Je veux croire aussi en l'argument qui est le vôtre, selon lequel cette loi aura des effets, sinon juridiques, au moins politiques dès les élections de 2014 et 2015. J'entends aussi les risques d'inconstitutionnalité que nous prendrions, mais je ne suis pas sûr qu'ils soient avérés. Je maintiens donc, avec obstination et erreur, direz-vous peut-être, mais vous me le pardonnerez, que le risque constitutionnel évoqué ne me semble pas plus périlleux que le risque politique d'une application tardive.
Je redis donc en un mot que la fidélité à mes engagements passés m'obligera à soutenir cet amendement sur lequel notre Assemblée se prononcera soit en l'acceptant, soit en le rejetant.
Pour le reste, ce texte était attendu et je veux en tout état de cause vous dire ma satisfaction.
Ce projet de loi a le mérite d'être clair et simple.
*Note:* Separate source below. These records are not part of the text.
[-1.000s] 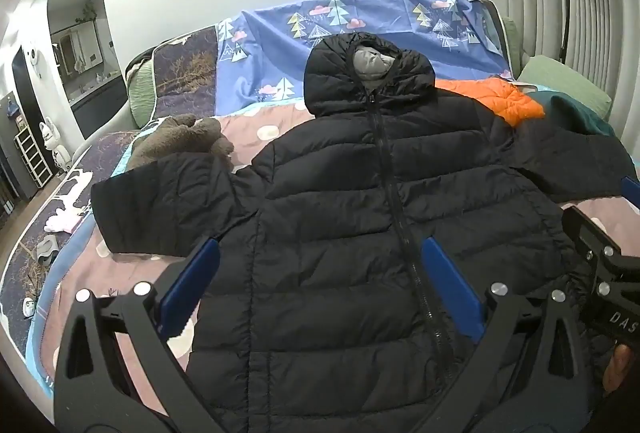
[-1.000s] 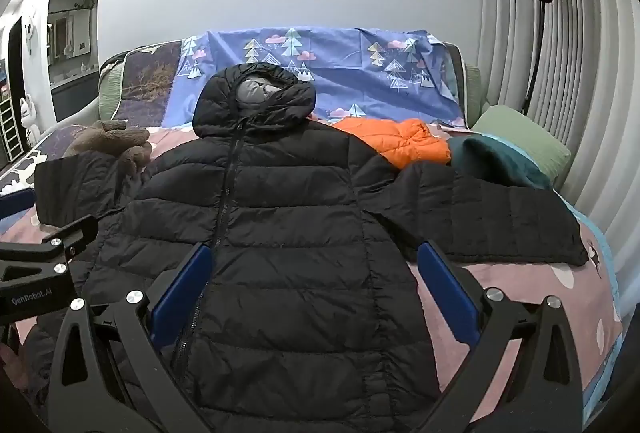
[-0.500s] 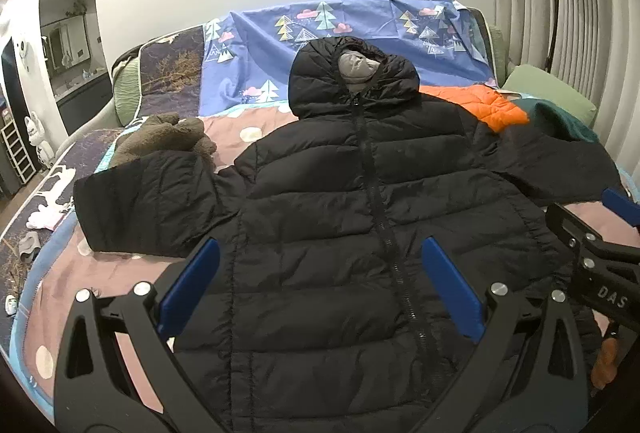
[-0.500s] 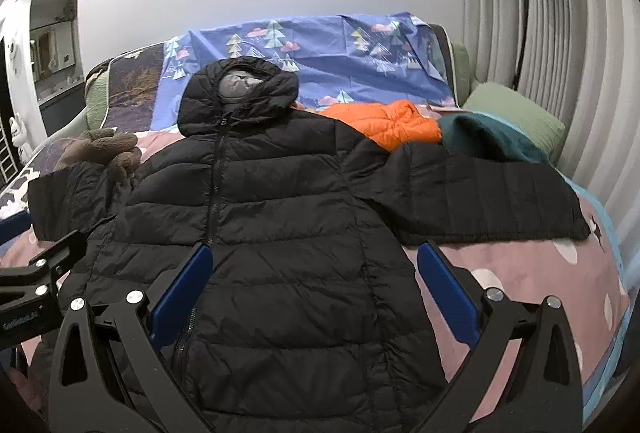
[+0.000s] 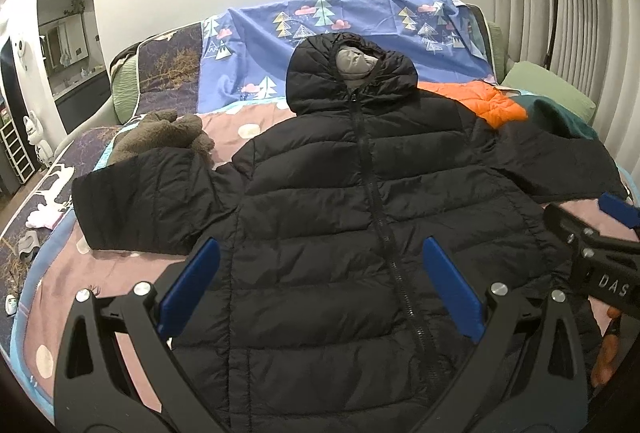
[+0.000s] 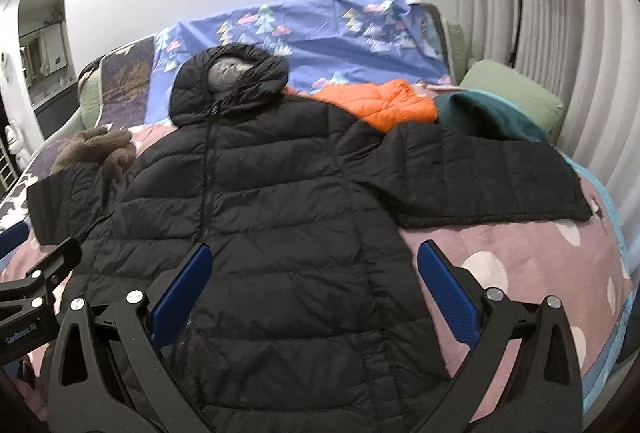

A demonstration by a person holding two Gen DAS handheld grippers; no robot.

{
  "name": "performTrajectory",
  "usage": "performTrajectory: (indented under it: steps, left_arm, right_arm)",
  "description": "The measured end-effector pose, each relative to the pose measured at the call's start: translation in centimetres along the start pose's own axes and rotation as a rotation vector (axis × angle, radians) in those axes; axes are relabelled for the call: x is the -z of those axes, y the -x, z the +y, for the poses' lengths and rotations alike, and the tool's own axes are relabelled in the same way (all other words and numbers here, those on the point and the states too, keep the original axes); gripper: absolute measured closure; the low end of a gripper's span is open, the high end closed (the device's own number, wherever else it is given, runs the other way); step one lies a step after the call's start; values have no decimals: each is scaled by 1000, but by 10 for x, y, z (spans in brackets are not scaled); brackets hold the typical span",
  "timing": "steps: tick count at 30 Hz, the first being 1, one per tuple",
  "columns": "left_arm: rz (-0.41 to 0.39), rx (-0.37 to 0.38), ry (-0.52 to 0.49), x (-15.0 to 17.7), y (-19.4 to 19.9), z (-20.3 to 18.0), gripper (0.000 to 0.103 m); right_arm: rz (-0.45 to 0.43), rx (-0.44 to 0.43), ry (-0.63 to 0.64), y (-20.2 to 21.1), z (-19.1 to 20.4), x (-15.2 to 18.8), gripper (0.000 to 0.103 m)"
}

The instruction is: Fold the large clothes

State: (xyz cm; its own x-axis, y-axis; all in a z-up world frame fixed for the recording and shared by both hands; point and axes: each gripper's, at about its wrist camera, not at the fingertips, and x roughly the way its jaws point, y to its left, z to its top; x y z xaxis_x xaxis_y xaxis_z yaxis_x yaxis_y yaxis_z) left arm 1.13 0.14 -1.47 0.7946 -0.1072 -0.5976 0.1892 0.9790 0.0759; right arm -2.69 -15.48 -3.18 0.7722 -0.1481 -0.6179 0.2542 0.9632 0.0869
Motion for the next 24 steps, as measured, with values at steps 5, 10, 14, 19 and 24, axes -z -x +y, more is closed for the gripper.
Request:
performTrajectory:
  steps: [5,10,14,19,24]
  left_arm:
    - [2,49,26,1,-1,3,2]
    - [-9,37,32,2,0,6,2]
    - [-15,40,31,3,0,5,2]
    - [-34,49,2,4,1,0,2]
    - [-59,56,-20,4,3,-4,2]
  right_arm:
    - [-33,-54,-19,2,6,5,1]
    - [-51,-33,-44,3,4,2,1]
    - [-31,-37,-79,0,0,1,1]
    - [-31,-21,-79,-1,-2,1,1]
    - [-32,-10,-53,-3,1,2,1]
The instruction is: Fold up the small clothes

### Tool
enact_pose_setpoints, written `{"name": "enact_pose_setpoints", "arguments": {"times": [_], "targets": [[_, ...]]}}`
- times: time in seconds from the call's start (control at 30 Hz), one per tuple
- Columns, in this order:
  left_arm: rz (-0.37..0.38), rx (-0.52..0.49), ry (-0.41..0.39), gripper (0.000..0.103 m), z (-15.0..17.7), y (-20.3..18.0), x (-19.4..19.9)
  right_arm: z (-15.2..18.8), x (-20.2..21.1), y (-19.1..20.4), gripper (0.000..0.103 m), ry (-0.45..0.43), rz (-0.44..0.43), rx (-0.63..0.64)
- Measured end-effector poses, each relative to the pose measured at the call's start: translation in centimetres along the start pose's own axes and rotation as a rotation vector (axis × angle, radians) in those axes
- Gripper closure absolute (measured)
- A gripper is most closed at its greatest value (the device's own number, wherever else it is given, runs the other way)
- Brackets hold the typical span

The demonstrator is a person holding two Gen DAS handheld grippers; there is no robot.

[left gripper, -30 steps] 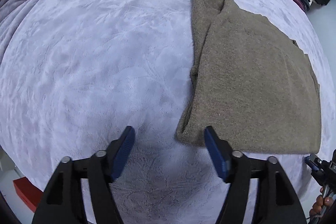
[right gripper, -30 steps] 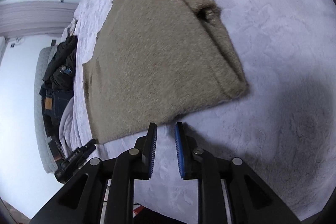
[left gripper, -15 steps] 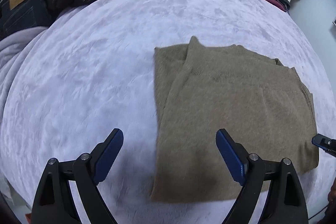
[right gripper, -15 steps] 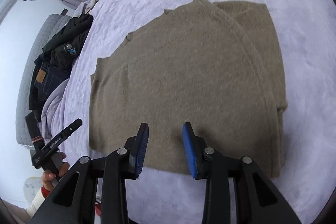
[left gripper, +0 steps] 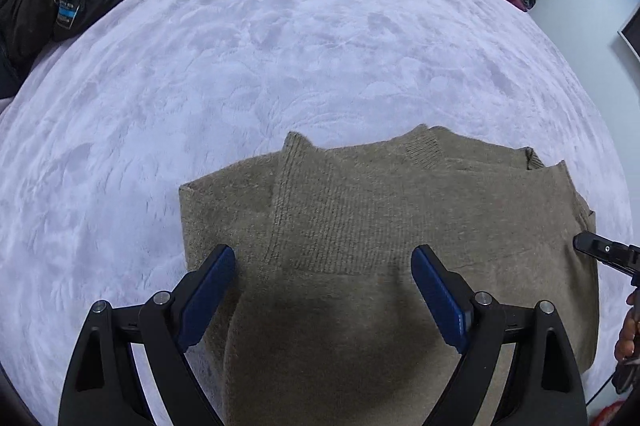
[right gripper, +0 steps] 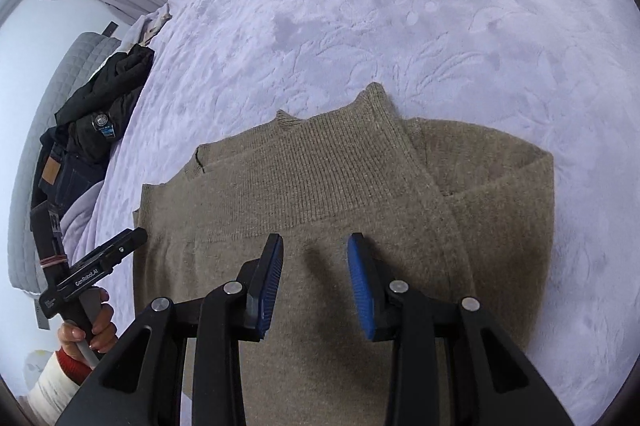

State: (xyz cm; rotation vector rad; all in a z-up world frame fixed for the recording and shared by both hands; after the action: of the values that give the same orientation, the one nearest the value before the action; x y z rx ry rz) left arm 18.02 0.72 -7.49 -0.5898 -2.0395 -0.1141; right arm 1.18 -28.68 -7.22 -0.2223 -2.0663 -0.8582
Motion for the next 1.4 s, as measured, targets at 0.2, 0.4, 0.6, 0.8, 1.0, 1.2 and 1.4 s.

Pas d'introduction d'un seuil minimal d'habitants pour qualifier les exécutifs locaux, pas de différence entre députés et sénateurs.
C'est aussi un texte cohérent.
Il est cohérent d'abord avec la volonté de renouveler le personnel politique, d'ouvrir nos assemblées à davantage de jeunes, de femmes, à différentes catégories socioprofessionnelles, enfin à plus de Français issus de la diversité. Pour améliorer la représentation politique, il faut accepter de partager le pouvoir.
Il est cohérent avec la décentralisation qui a changé la nature des exécutifs locaux. Cette loi limitera l'absentéisme et les délégations de prise de décision. Elle renforcera donc le pouvoir politique face aux tentations hégémoniques des structures administratives.
Il est cohérent également avec notre volonté de transparence de la vie publique.
Il est cohérent parce que ce texte nous permet de rappeler une fois encore que la loi doit être prise au nom de l'intérêt général et non pas de la somme d'intérêts particuliers.
Cette réforme est un premier pas, qui devra être complété par un véritable statut de l'élu, par des évolutions dans l'organisation du travail parlementaire. Elle implique du courage, vous en avez eu, monsieur le ministre, et un sens de la modernité incontestable. C'est une respiration différente, une volonté, une attitude et un comportement nouveaux.
C'est enfin, et je termine sur ce point, un changement de perspective, d'horizon, de mentalité, pour dynamiser nos assemblées et, à travers elles, notre démocratie.